> Task to carry out
When a line in the listing below contains the word "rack", return a copy of that line.

> Material provided
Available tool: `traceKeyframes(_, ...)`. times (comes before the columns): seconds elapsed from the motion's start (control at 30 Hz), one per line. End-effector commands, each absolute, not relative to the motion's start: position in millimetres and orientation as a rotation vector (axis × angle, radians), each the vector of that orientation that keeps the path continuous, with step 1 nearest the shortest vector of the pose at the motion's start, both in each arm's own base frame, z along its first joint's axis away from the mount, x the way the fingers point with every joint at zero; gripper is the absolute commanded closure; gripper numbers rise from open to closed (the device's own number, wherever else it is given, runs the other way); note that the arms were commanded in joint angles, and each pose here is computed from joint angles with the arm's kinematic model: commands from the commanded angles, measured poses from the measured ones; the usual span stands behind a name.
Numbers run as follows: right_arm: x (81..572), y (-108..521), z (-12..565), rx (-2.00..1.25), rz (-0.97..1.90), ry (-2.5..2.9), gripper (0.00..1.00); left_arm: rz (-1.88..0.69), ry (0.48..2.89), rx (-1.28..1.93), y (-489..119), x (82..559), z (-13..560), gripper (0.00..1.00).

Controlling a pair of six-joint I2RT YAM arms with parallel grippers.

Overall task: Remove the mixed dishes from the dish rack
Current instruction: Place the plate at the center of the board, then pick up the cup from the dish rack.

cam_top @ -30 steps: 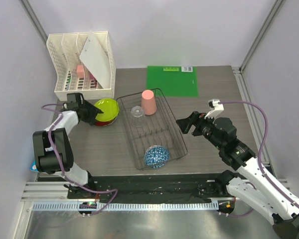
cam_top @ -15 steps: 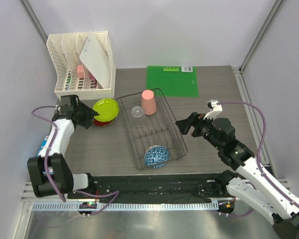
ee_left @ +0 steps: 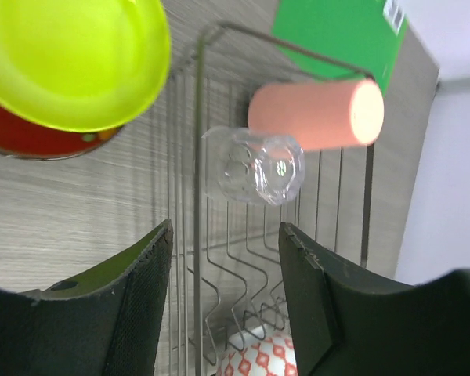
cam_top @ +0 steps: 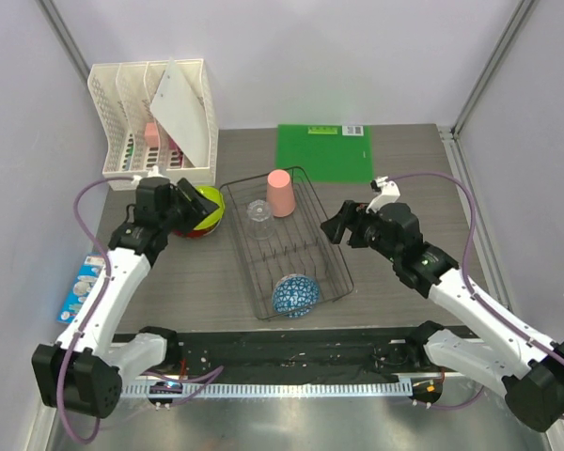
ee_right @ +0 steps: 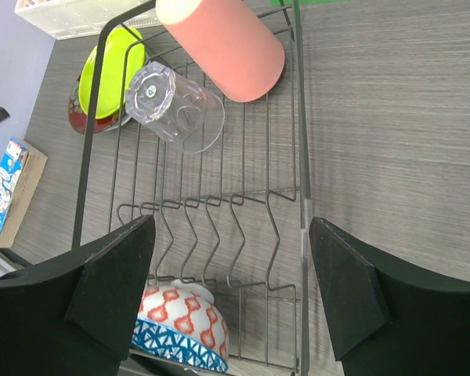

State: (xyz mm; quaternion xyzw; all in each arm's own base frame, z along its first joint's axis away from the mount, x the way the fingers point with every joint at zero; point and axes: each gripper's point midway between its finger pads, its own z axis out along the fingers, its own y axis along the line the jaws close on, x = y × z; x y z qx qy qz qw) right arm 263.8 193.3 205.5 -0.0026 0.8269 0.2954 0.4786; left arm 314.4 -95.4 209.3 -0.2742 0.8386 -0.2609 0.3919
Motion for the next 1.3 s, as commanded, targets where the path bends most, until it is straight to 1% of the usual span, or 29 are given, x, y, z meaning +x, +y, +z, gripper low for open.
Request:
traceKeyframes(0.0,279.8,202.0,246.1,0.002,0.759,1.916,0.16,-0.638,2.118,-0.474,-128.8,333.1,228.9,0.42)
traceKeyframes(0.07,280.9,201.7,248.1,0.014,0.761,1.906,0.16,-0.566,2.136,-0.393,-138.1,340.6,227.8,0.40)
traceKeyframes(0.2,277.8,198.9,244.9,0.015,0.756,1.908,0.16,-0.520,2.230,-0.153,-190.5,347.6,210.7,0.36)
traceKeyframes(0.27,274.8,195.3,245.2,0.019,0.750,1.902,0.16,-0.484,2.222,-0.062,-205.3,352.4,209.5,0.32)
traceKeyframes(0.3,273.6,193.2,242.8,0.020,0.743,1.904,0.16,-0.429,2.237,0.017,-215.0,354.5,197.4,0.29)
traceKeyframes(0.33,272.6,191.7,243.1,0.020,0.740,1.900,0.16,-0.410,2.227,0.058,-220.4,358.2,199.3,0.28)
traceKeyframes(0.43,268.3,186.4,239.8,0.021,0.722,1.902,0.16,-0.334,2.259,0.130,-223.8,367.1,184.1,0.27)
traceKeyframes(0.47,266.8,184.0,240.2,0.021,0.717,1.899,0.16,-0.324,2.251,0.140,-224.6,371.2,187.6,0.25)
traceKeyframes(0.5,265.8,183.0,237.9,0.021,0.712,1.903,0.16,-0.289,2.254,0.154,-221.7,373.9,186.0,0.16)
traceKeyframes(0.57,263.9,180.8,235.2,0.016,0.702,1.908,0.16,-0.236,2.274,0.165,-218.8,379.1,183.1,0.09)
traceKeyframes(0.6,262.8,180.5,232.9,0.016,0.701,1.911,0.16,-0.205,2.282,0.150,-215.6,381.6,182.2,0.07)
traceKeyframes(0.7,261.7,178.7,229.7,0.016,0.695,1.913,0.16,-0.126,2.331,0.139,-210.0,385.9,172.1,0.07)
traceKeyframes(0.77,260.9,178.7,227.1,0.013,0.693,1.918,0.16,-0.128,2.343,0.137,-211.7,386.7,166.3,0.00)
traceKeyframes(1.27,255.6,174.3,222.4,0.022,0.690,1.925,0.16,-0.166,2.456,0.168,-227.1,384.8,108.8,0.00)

> Solution for this task
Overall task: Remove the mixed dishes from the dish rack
Current instruction: Place the plate at the center of the board, then pick up the cup from the dish rack.

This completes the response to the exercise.